Before you start: if you do not have up-to-date xml backups of your blog and current theme, make them. Then:

1. Choose the new blog option from the bottom of the pull-down blog menu at upper left on your dashboard. Chose a name and web address. 

You are the only person who will see these.

2. Immediately go into settings and turn off "Visible to search engines." Set Permissions > Reader access to "Private to authors."

A dialog box with the option "Private to authors" selected.
The world does not need to see this blog.

3. Import your theme and blog backups from the live blog.

Modify the clone

1. If you want to test out a new theme, apply or import it now. 

2. Check out how your existing content behaves with the changes. Pay attention to widgets, images, post pages, and comments.

View and interact with it at different window widths, if it is a responsive theme. Visit it from your phone.

3. If you don't like the theme, you can try another. If the theme is mostly good, you can modify it.

4. Change things like fonts, colors, and widths via the Customizer. Make other changes by editing the theme xml.

I am not going to advise you about any of that. Despite writing posts about some coding hacks for Blogger (for the most part invented by other people), that is not the main focus of this blog.

I will share this: back up your theme often if you are changing any line of code in it. You can back up the theme xml directly from the Theme page.

Proceeding with caution

At the same time, keep a change log of those modifications with the name of the xml file that includes them.

Change Log

5/12: Images on the Visual page now larger for desktop, still small for mobile.

To achieve this, I had to remove some sizing from the html on the page itself, and add some css. Also increase the /s###/ size in some urls.

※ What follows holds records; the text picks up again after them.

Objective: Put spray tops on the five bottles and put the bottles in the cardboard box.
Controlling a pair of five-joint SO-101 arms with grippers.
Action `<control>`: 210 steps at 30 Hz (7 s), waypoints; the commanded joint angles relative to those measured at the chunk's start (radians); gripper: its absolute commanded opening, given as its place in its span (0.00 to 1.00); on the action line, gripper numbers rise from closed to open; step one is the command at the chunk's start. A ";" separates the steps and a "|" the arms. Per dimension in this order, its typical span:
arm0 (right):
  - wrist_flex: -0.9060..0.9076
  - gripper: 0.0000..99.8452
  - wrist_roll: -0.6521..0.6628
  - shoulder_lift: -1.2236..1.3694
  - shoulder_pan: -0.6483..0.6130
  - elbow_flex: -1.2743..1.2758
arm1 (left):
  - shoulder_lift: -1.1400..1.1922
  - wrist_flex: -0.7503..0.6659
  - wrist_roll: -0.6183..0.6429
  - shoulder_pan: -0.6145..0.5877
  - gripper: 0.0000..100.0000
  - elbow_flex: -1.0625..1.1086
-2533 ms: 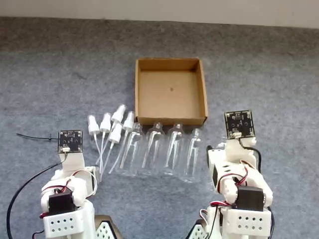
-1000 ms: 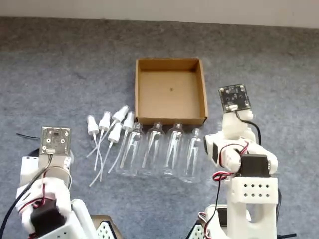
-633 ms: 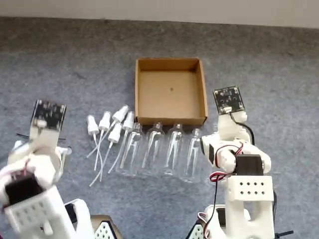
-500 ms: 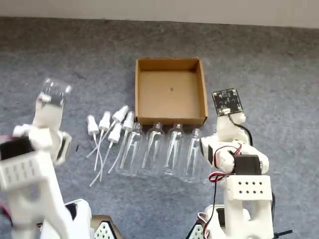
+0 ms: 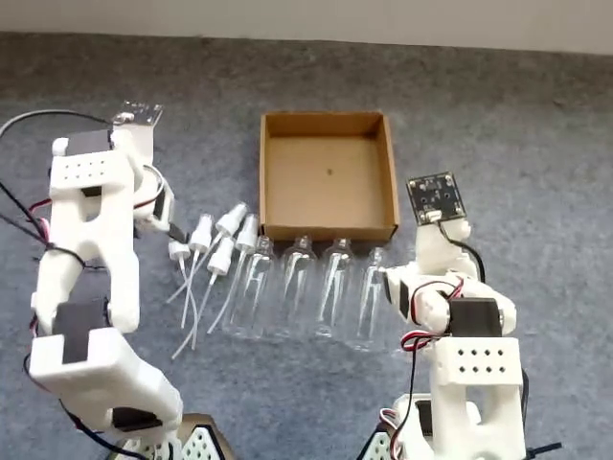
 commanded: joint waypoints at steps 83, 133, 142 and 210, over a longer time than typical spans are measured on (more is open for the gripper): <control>-0.522 0.00 -0.092 -0.823 -0.516 0.430 | -0.558 -0.354 0.296 0.794 0.07 -0.483; -0.478 0.00 -0.098 -0.829 -0.515 0.423 | -0.866 -0.152 0.100 0.789 0.07 0.125; -0.478 0.00 -0.098 -0.829 -0.515 0.426 | -0.928 -0.167 0.037 0.789 0.22 0.262; -0.476 0.00 -0.094 -0.829 -0.519 0.424 | -0.697 -0.057 -0.029 0.688 0.19 -0.065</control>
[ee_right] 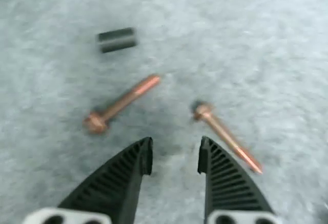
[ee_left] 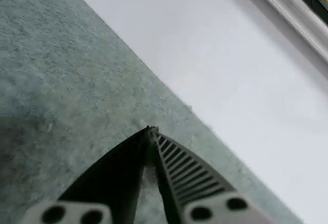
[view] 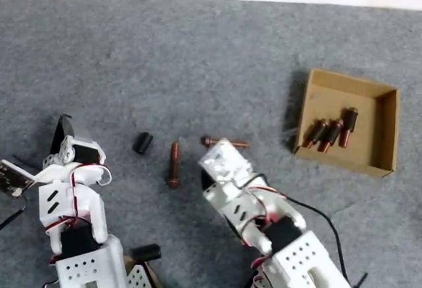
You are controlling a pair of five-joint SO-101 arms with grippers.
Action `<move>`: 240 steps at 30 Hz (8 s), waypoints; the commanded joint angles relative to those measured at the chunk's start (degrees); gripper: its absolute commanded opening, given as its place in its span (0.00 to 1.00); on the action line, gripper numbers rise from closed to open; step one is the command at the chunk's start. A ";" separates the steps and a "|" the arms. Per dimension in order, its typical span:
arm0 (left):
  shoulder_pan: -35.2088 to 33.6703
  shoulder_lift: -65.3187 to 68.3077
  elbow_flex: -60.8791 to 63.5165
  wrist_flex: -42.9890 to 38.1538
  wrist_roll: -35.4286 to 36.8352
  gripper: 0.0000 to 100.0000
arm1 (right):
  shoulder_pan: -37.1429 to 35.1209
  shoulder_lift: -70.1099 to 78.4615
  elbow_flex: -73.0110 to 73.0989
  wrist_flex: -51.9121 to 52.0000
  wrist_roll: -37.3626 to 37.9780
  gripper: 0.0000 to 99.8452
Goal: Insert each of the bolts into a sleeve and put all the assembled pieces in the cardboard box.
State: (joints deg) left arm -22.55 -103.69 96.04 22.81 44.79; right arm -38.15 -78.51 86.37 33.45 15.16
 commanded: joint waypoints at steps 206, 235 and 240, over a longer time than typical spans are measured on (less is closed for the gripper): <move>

5/13: Set Lora for body text, Roboto Slab for headings

The idea is this. If you screw something up, you can revert back to the most recent previous version easily, if you have those backups. The change log can help you to pinpoint how far back to go.

This log can be in an external document, or in a post or series of posts on the clone blog.

Are you are modifying a new theme? If you've made any changes to the code of your current blog theme that you want to include in the new theme, now is a good time to paste them into the new theme.  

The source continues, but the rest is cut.